Features Of Venture Capital
- Venture capital finances only the right tech,telecom and software projects.
- It has a long gestation period.
- It fetches a good amount of profit.
- Venture capital is a long term investment process where profit or return comes after 5 to 10 years
- It is an active form of investment.
- Venture capital is a firm of financing and private equity which provides startup companies
- It is concerned with conditionals and royalty.
- Venture capital not only provides financial requirements but also it provides technical and managerial advice.
- It provides financial support for long term or long term investment.
- Venture capital is a high risk venture.
- Venture capital provided by investors, some investment bank and financial institutions and high net worth individuals (Angel investors)
Objectives Of Venture Capital
- It helps in building enterprise vision.It helps to achieve high returns on its investment.
- It provides foresight with a free sense of direction.
- It inspires enterprises to achieve success.
- It always helps to fuel ambitions and dreams.
- It helps to enable enterprise in overcoming rough passages.
What is Venture Capital Funds
The funds which are invested in a new company with the purpose of its future growth are called Venture Capital Funds. Generally it is entered at an early stage and new investors take the highest risk during the entering stage.
Advantages Of Venture Capital
The advantages of venture capital are broadly discussed under the 3 heads they are:
On the ground of economic oriented venture capital helps the nation in following manner:-
- It helps in the industrialisation of the country.
- It helps in the technological development of the country.
- It generates employment
- It helps in developing entrepreneurial skills and knowledge.
Venture capital also proved as advantages from the investors point of view. It helps them in number of areas such as:-
- It provides profit to venture capital companies.
- It invites investors to invest only after the company starts earning profit.
- It ensures economical investors of funds.
Venture Capital is also entrepreneur oriented. It provides number of advantages to the entrepreneurs they are:
- It generates innovations in the country.
- It promotes and fostered the entrepreneurs and entrepreneurship in the country.
- It helps small and medium entrepreneurs to convert their business ideas into reality.
Functions Of Venture Capital
Venture Capital plays a significant role in fostering industry development by exploring vast and untabbed potentialities. Generally it performs various functions for the development of economic and satisfaction of investors. Some of the main functions of venture capital are highlighted below:-
- It provides finance as well as skill to the entrepreneurs and enterprise.
- It helps to fill the gap between owners and Fund.
- It ensures adequate banking facility.
- Locate outstanding corporate achievers.
Stages Of Venture Capital Financing
The selection of investment by a venture capitalist is closely related to the stages and type of investment. Such stages are categorised on the basis of different factors such as time, risk, return and other related features.

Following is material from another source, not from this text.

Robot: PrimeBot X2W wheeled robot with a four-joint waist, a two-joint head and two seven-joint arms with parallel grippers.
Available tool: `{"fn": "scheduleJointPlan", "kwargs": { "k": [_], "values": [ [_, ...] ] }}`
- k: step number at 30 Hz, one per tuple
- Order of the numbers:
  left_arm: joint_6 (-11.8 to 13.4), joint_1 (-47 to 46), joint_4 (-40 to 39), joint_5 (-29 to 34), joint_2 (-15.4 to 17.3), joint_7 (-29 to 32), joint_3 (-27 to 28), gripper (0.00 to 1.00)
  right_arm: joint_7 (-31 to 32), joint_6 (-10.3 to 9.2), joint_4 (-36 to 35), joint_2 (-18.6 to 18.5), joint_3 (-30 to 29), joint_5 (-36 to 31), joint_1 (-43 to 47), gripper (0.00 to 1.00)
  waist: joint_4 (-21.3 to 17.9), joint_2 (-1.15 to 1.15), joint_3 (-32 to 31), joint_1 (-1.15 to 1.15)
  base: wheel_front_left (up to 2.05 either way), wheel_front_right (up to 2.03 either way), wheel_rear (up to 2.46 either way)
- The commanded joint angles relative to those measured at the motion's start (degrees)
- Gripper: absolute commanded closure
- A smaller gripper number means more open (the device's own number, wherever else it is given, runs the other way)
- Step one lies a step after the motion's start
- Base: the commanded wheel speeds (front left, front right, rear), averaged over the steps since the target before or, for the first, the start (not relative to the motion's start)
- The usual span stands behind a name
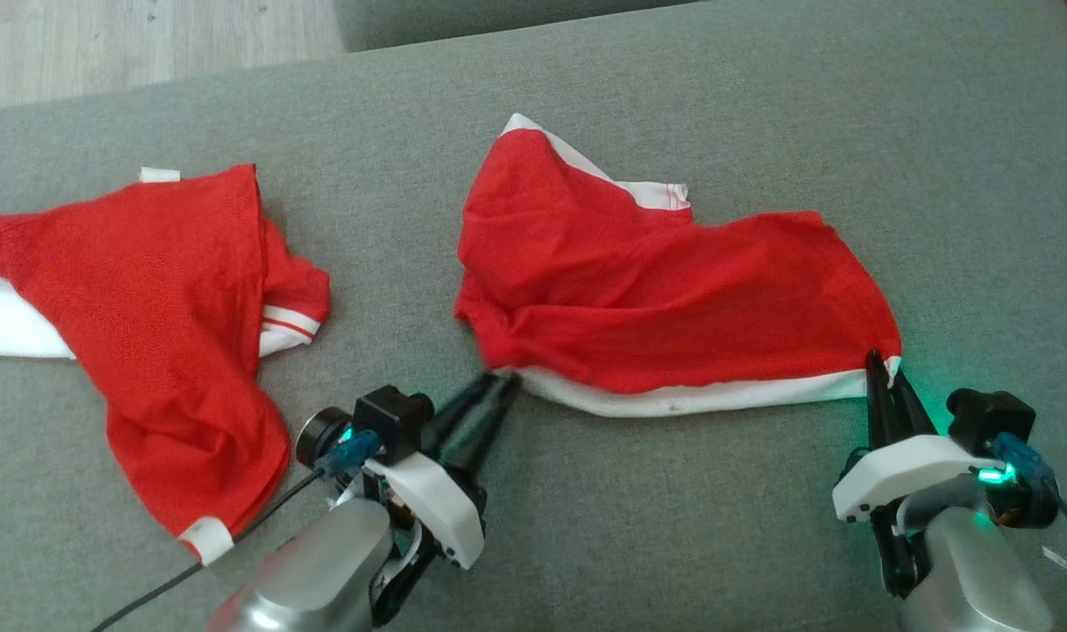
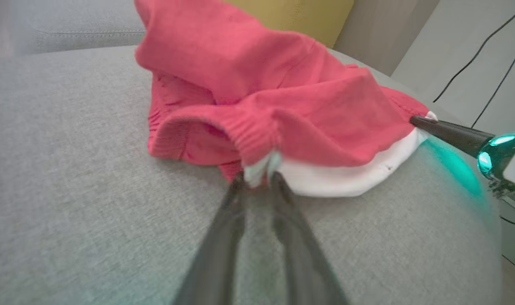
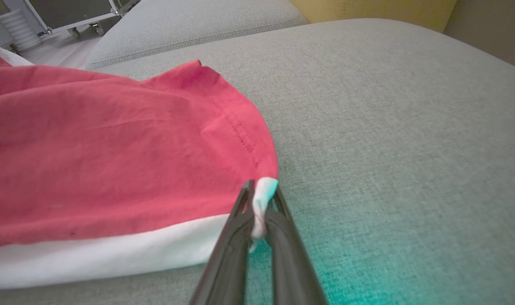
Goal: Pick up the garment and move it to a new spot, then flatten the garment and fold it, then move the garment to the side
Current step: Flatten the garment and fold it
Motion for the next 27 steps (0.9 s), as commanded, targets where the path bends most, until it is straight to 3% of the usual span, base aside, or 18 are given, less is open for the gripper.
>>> {"fn": "scheduleJointPlan", "kwargs": {
  "k": [1,8,20,27],
  "values": [
    [0.1,-2.8,-2.0,-0.7,1.5,-0.7,0.7,1.0,-0.8,-0.04,-1.7,-0.2,1.5,0.4,-1.7,1.0,0.0,0.0,-0.1,-0.01,0.0,0.0,0.0],
    [0.1,-2.0,-7.6,-0.6,3.7,-0.7,1.9,1.0,-0.8,-0.04,-2.1,-0.2,1.4,0.1,-1.3,1.0,0.5,0.0,-1.7,-0.01,0.0,0.0,0.0],
    [0.1,3.4,-15.1,3.3,7.1,-0.7,11.6,1.0,-0.6,-0.04,-8.4,-0.2,4.0,2.2,-2.8,1.0,1.3,0.0,-7.4,-0.01,0.0,0.0,0.0],
    [0.1,-4.4,-19.2,2.0,13.9,5.6,10.8,1.0,3.1,-0.04,-15.0,-0.3,7.6,2.3,-9.7,1.0,1.0,0.0,-10.1,-0.01,0.0,0.0,0.0]
  ]
}}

The stages of venture capitals is broadly divided into two categories that is:
A.Early Stage Financing
B.Expansion or development stage of financing.
A.Early Stage Financing
The financing activities which are concerned with the early stage of business or during start-up of a new business is called early stage financing.
Generally it involves a very high degree of risk as funds are made available for a period of ranging between 3 to 10 years. These stages include Seed Capital, Start Up and Second round financing facilities.
What is Seed Capital?
The capital which was invested to start a new business is called Seed Capital.
What is StartUp?
The capital which was invested during the running of the business enterprises is known as Start Up.
What is Second round Financing?
Further capital which was invested to continue the business in the absence of profit is known as second round financing.
B.Expansion or development stage financing
The financing activities which are concerned with the expansion or growth of a business unit are known as expansion or development stage financing. Generally it aims at growing enterprises owned productive assets and other firms.
This stage of financing also involves low risk and its time frame ranging between 1 to 3 years. This stage of financing includes; Management by in’s and management by out.
Management by ins:
Funds provided outside management to buy an on going company.
Management by out: Funds required for buying any product line.
How is Venture Capital different from an Angel Investor?
Venture Capital and Angel Investor both provide financial help to the companies. Generally venture capital provides a huge requirement of funds to the small medium and startup business with expertise suggestions.
But in the case of Angel Investor, the investors choose to invest in new companies for the profit. They do not give any expertise, suggestion or guidance to the business enterprise.
Generally Angel Investors use their own money to invest in new business where venture capital investors invest other sources of money.
Difference Between Venture Capital vs Private Equity
Venture Capital is investment which provides small and startup companies to grow their company in the primary stage.
Where, Private Equity investment which provides to those which are not listed on public stock exchange.
Venture Capital focused on improving managerial skill where private equity focused on to improve corporate governance.